● **Data section**:
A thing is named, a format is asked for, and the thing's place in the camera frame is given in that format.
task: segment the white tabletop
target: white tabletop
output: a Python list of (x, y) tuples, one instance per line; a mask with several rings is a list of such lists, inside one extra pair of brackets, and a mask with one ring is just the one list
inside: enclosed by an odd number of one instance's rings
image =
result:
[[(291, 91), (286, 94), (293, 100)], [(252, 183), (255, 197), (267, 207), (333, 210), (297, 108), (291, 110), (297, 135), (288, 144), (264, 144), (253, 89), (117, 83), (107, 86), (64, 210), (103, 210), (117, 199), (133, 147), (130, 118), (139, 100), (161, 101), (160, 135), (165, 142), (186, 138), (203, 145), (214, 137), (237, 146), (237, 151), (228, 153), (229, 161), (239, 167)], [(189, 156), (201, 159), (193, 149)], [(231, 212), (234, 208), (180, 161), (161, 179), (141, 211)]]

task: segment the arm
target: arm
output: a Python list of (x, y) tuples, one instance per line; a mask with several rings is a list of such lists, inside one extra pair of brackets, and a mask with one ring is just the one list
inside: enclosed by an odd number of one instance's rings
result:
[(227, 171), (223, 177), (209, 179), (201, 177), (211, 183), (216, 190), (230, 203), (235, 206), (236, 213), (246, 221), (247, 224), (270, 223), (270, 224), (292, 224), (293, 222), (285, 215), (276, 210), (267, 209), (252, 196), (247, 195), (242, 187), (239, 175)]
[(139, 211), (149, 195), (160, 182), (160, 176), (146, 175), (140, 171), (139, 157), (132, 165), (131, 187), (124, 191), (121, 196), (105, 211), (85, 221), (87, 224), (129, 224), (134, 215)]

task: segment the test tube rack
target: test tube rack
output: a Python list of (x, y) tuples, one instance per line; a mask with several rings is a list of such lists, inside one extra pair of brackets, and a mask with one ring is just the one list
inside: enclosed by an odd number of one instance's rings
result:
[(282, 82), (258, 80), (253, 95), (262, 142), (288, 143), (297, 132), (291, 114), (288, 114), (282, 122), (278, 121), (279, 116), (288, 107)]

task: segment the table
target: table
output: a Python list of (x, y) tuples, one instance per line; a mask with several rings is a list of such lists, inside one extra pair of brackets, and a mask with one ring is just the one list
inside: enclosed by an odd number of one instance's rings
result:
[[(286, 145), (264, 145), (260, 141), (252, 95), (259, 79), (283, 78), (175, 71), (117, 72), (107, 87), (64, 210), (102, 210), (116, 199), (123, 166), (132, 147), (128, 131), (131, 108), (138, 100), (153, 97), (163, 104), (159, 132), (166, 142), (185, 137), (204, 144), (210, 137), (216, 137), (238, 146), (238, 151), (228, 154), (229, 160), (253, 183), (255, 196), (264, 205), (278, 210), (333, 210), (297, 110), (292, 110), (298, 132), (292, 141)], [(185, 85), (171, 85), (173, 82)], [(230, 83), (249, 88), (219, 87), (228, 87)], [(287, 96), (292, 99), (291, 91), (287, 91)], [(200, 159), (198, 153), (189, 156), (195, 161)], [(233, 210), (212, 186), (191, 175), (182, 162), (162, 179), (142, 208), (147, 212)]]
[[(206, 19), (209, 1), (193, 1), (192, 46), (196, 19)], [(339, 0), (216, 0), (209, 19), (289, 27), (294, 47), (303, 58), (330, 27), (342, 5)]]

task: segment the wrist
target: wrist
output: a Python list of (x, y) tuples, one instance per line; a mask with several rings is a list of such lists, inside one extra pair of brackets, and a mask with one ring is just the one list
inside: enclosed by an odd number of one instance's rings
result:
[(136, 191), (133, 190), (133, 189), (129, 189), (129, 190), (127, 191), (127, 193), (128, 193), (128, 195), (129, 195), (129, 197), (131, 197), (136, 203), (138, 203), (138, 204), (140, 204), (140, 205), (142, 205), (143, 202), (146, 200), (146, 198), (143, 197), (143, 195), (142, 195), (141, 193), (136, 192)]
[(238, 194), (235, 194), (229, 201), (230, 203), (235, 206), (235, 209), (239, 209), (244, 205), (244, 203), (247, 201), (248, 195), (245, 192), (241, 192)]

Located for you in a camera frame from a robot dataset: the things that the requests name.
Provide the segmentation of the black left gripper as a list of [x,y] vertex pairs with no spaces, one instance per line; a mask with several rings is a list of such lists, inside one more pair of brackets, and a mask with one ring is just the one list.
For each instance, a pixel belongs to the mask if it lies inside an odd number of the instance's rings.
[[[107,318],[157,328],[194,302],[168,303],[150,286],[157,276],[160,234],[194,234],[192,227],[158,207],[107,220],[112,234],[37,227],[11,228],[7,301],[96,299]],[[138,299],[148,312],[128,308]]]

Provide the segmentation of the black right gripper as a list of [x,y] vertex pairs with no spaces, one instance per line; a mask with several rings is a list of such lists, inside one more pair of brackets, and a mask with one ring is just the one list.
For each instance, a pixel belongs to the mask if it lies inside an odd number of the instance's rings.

● **What you need to do**: The records above should be returned exactly.

● **Written answer**:
A thing is named, a format is asked for, and the thing's place in the camera frame is given in that format.
task: segment the white tabletop
target: white tabletop
output: a Python list of (x, y) tuples, one instance per line; a mask with several rings is a list of such lists, inside one extra pair of brackets, and a mask with one ring is just the one list
inside: enclosed by an odd number of one instance's rings
image =
result:
[[(291, 91), (286, 94), (293, 100)], [(252, 183), (255, 197), (267, 207), (333, 210), (297, 108), (291, 110), (297, 135), (288, 144), (264, 144), (253, 89), (117, 83), (107, 86), (64, 210), (103, 210), (117, 199), (133, 147), (130, 118), (139, 100), (161, 101), (160, 135), (165, 142), (186, 138), (203, 145), (214, 137), (237, 146), (237, 151), (228, 153), (229, 161), (239, 167)], [(189, 156), (201, 159), (193, 149)], [(231, 212), (234, 208), (180, 161), (161, 179), (141, 211)]]

task: segment the arm
target: arm
output: a Python list of (x, y) tuples, one instance per line; a mask with several rings is a list of such lists, inside one extra pair of brackets, and a mask with one ring is just the one list
inside: enclosed by an odd number of one instance's rings
result:
[(227, 171), (223, 177), (209, 179), (201, 177), (211, 183), (216, 190), (230, 203), (235, 206), (236, 213), (246, 221), (247, 224), (270, 223), (270, 224), (292, 224), (293, 222), (285, 215), (276, 210), (267, 209), (252, 196), (247, 195), (242, 187), (239, 175)]
[(139, 211), (149, 195), (160, 182), (160, 176), (146, 175), (140, 171), (139, 157), (132, 165), (131, 187), (124, 191), (121, 196), (105, 211), (85, 221), (87, 224), (129, 224), (134, 215)]

task: segment the test tube rack
target: test tube rack
output: a Python list of (x, y) tuples, one instance per line; a mask with several rings is a list of such lists, inside one extra pair of brackets, and a mask with one ring is just the one list
inside: enclosed by an odd number of one instance's rings
result:
[(282, 82), (258, 80), (253, 95), (262, 142), (288, 143), (297, 132), (291, 114), (288, 114), (282, 122), (278, 121), (279, 116), (288, 107)]

task: segment the table
target: table
output: a Python list of (x, y) tuples, one instance per line; a mask with several rings is a list of such lists, inside one extra pair of brackets, and a mask with one ring is just the one list
inside: enclosed by an odd number of one instance's rings
result:
[[(286, 145), (264, 145), (260, 141), (252, 95), (259, 79), (283, 78), (175, 71), (117, 72), (107, 87), (64, 210), (102, 210), (116, 199), (123, 166), (132, 147), (128, 131), (131, 108), (138, 100), (153, 97), (163, 104), (159, 132), (166, 142), (185, 137), (204, 144), (210, 137), (216, 137), (238, 146), (238, 151), (228, 154), (229, 160), (253, 183), (255, 196), (264, 205), (278, 210), (333, 210), (297, 110), (292, 110), (298, 132), (292, 141)], [(185, 85), (171, 85), (173, 82)], [(230, 83), (249, 88), (219, 87), (228, 87)], [(287, 96), (292, 99), (291, 91), (287, 91)], [(200, 159), (198, 153), (189, 156), (195, 161)], [(233, 210), (212, 186), (191, 175), (182, 162), (162, 179), (142, 208), (147, 212)]]
[[(206, 19), (209, 1), (193, 1), (192, 46), (196, 19)], [(339, 0), (216, 0), (209, 19), (289, 27), (294, 47), (303, 58), (330, 27), (342, 5)]]

task: segment the wrist
target: wrist
output: a Python list of (x, y) tuples, one instance per line; a mask with several rings is a list of such lists, inside one extra pair of brackets, and a mask with one ring is just the one list
inside: enclosed by an odd number of one instance's rings
result:
[(136, 191), (133, 190), (133, 189), (129, 189), (129, 190), (127, 191), (127, 193), (128, 193), (128, 195), (129, 195), (129, 197), (131, 197), (136, 203), (138, 203), (138, 204), (140, 204), (140, 205), (142, 205), (143, 202), (146, 200), (146, 198), (143, 197), (143, 195), (142, 195), (141, 193), (136, 192)]
[(238, 194), (235, 194), (229, 201), (230, 203), (235, 206), (235, 209), (239, 209), (244, 205), (244, 203), (247, 201), (248, 195), (245, 192), (241, 192)]

Located for you in a camera frame from a robot dataset: the things that the requests name.
Provide the segmentation of the black left gripper as a list of [x,y] vertex pairs with no spaces, one instance per line; a mask with several rings is a list of such lists, inside one more pair of brackets, and a mask with one ring is just the one list.
For each instance, a pixel belongs to the mask if it lies inside an odd number of the instance's rings.
[[[107,318],[157,328],[194,302],[168,303],[150,286],[157,276],[160,234],[194,234],[192,227],[158,207],[107,220],[112,234],[37,227],[11,228],[7,301],[96,299]],[[138,299],[148,312],[128,308]]]

Provide the segmentation of the black right gripper as a list of [x,y] vertex pairs with no spaces, one instance per line; a mask with several rings is a list of such lists, inside one more pair of brackets, and a mask with one ring is just the one list.
For each instance, a pixel belongs to the mask if it lies inside an odd number of the instance's rings.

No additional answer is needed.